* [WORK INSTRUCTION] Report the count of lines containing the word "imagery" in these records, with no other text.

(Collected data entries)
□ □ □ □ □ □ □

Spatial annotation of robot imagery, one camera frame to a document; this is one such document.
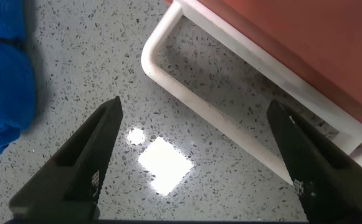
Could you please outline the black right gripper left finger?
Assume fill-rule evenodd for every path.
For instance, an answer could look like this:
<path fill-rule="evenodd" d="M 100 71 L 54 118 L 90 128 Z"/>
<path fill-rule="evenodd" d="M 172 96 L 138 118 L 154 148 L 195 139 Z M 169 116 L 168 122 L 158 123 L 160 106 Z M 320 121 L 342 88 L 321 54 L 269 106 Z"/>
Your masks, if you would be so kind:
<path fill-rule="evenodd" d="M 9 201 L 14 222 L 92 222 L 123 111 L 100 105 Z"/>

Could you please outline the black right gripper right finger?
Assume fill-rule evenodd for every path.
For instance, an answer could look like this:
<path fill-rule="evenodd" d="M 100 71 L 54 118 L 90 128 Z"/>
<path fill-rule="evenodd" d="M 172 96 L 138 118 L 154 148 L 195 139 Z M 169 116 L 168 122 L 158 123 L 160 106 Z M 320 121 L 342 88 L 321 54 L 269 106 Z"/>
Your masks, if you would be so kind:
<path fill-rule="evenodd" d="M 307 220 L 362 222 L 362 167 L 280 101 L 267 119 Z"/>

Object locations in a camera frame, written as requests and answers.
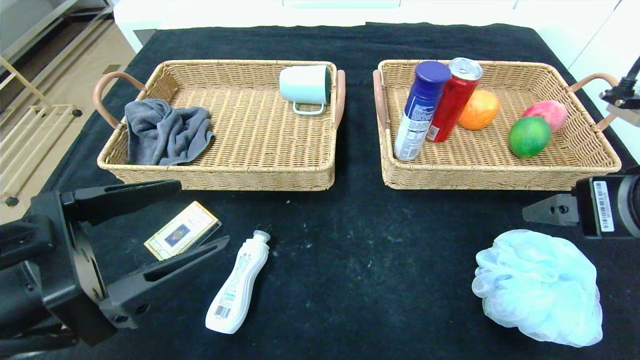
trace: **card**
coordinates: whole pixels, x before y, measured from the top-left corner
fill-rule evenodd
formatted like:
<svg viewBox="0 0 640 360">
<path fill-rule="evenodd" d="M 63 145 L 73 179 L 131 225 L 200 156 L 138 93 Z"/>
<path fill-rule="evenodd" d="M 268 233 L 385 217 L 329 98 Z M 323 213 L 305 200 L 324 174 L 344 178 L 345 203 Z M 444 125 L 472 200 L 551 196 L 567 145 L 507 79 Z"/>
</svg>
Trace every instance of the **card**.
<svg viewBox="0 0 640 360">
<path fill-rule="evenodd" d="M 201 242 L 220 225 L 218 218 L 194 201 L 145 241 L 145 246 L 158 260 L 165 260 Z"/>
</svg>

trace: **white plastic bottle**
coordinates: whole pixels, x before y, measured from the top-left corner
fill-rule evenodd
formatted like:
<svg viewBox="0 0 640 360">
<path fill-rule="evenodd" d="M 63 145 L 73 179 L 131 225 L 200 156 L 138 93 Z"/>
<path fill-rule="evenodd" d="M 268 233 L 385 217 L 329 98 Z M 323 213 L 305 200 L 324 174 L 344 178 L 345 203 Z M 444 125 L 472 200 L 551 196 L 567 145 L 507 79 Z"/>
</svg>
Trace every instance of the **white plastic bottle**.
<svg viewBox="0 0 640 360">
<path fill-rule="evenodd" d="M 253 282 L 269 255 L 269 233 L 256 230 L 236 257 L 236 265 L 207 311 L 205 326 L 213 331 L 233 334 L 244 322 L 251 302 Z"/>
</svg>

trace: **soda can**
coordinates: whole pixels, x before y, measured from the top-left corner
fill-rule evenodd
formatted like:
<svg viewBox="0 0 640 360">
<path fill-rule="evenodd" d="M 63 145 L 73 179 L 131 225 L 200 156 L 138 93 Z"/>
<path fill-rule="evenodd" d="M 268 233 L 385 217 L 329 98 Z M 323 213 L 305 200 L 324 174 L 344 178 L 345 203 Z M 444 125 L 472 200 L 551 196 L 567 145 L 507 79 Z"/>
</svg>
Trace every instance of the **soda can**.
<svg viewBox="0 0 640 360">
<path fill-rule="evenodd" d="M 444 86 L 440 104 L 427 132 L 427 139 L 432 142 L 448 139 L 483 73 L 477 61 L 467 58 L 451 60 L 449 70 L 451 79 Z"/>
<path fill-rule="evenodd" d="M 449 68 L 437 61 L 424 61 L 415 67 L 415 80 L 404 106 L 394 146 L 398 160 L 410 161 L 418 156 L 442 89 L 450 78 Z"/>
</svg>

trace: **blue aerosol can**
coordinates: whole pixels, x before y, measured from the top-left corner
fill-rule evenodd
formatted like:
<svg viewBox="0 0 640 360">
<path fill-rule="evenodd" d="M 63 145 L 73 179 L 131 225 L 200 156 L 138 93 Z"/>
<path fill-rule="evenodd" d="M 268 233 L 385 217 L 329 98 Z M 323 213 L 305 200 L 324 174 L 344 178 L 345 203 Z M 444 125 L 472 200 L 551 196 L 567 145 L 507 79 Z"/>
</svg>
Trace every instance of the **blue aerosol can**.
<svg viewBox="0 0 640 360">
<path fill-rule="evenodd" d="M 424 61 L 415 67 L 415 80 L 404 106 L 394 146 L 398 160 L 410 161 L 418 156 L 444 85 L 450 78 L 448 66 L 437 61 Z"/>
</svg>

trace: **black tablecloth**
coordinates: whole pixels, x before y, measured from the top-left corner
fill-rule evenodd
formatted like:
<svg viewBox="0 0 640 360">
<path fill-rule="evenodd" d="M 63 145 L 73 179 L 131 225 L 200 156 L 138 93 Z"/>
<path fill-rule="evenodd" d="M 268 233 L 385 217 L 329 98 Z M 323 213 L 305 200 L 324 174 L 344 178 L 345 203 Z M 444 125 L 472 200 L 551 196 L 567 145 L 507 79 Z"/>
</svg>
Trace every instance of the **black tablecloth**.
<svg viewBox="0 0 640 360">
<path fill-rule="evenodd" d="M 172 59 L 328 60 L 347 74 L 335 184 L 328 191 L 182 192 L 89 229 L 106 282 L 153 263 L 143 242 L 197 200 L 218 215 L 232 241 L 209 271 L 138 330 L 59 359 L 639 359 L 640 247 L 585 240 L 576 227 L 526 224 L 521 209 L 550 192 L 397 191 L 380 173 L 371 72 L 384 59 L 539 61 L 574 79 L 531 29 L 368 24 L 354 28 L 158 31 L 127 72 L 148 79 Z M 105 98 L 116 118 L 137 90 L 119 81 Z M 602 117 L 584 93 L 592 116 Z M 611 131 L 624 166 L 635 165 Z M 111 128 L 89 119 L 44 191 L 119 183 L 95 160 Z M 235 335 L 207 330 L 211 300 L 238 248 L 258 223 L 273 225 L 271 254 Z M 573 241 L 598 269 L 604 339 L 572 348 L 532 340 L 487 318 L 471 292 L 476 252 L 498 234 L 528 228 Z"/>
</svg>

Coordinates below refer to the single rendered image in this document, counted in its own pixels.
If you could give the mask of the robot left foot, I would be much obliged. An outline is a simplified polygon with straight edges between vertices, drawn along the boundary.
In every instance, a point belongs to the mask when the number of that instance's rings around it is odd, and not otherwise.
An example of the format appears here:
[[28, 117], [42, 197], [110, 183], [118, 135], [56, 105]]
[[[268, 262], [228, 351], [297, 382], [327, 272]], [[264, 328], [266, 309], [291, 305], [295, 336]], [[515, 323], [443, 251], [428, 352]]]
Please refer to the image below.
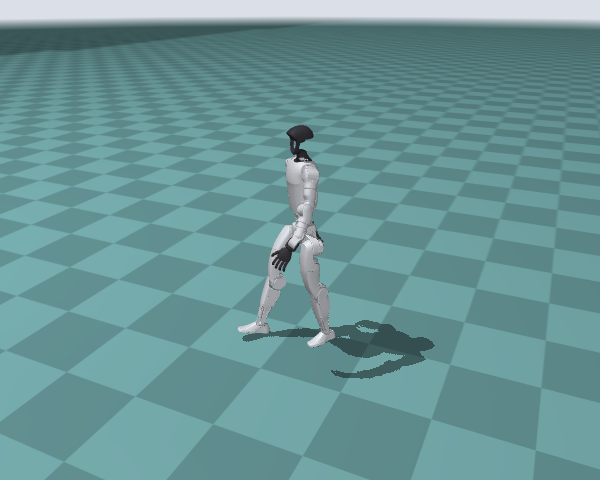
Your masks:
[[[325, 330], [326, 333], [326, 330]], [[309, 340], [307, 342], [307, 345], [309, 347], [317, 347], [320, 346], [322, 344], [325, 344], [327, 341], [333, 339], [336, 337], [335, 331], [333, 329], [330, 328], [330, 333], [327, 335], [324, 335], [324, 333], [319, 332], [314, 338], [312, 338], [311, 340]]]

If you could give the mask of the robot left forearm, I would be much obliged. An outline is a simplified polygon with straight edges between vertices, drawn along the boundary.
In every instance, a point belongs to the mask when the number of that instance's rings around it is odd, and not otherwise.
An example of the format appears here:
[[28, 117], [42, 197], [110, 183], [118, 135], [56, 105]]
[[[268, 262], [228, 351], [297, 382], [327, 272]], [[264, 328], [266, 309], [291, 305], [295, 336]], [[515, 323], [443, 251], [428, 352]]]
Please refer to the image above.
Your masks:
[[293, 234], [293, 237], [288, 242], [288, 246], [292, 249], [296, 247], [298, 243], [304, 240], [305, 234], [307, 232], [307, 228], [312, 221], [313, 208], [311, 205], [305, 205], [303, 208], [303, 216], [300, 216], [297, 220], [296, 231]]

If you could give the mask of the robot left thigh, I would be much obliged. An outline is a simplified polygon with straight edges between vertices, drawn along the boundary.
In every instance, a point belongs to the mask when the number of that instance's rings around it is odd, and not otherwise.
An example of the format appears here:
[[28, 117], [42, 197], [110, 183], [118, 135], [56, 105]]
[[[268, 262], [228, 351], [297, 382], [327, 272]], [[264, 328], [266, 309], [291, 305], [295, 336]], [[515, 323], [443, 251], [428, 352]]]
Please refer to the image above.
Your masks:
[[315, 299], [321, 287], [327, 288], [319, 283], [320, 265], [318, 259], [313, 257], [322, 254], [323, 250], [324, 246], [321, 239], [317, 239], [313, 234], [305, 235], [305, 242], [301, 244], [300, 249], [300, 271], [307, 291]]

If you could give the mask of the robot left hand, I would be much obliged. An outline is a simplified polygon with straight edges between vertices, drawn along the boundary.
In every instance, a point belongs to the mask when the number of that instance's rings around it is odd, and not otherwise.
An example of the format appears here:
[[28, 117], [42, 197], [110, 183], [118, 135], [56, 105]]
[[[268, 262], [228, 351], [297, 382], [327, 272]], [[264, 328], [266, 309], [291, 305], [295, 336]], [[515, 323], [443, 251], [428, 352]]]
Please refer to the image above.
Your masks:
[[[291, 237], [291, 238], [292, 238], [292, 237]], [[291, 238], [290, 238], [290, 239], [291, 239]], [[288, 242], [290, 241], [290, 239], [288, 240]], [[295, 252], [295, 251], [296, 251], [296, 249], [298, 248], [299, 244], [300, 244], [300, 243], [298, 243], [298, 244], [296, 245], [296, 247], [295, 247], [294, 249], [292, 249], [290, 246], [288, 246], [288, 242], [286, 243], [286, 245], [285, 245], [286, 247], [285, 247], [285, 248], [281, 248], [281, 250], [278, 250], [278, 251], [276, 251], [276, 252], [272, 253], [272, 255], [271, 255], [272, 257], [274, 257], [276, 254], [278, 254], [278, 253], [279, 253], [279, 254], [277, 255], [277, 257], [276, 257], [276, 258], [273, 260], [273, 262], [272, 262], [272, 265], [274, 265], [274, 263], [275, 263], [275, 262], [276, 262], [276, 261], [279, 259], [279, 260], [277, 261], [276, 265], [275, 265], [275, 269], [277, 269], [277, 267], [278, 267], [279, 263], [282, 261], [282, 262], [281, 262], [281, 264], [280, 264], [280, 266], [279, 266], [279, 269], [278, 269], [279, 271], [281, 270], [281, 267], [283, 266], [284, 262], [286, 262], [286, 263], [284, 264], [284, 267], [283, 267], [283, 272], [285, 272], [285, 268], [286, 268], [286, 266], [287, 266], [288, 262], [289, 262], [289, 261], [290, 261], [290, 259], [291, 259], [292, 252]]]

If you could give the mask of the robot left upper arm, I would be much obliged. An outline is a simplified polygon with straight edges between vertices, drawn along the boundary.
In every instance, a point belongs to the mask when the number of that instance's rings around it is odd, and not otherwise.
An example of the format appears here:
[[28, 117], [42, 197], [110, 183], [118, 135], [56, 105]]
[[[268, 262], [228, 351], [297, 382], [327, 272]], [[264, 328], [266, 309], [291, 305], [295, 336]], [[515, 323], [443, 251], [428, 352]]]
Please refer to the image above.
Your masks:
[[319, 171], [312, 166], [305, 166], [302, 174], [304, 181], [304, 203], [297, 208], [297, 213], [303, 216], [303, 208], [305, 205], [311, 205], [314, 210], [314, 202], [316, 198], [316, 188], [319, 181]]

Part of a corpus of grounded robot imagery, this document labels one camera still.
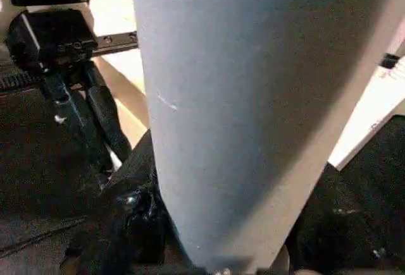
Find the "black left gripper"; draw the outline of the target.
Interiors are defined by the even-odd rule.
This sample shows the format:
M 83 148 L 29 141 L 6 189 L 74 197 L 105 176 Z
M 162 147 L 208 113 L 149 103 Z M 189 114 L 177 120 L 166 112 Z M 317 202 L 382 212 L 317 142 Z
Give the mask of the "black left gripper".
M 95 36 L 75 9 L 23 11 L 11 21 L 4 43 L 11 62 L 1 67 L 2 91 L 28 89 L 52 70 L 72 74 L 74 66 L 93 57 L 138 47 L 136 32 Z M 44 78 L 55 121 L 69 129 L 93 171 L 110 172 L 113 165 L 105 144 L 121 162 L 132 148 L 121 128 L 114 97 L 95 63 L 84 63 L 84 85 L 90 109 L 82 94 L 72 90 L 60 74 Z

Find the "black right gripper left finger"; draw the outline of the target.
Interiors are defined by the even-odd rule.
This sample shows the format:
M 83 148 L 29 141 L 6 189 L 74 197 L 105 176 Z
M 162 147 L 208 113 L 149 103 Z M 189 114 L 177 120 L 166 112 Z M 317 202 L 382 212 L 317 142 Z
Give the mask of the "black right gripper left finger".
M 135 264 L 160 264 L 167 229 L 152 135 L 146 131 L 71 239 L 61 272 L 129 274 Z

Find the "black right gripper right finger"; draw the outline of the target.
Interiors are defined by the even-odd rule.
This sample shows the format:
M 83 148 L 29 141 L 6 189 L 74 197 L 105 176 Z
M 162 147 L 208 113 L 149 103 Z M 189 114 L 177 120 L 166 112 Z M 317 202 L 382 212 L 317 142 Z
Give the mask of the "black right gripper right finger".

□ □ □ □ □ □ □

* [SOLUTION BELOW] 2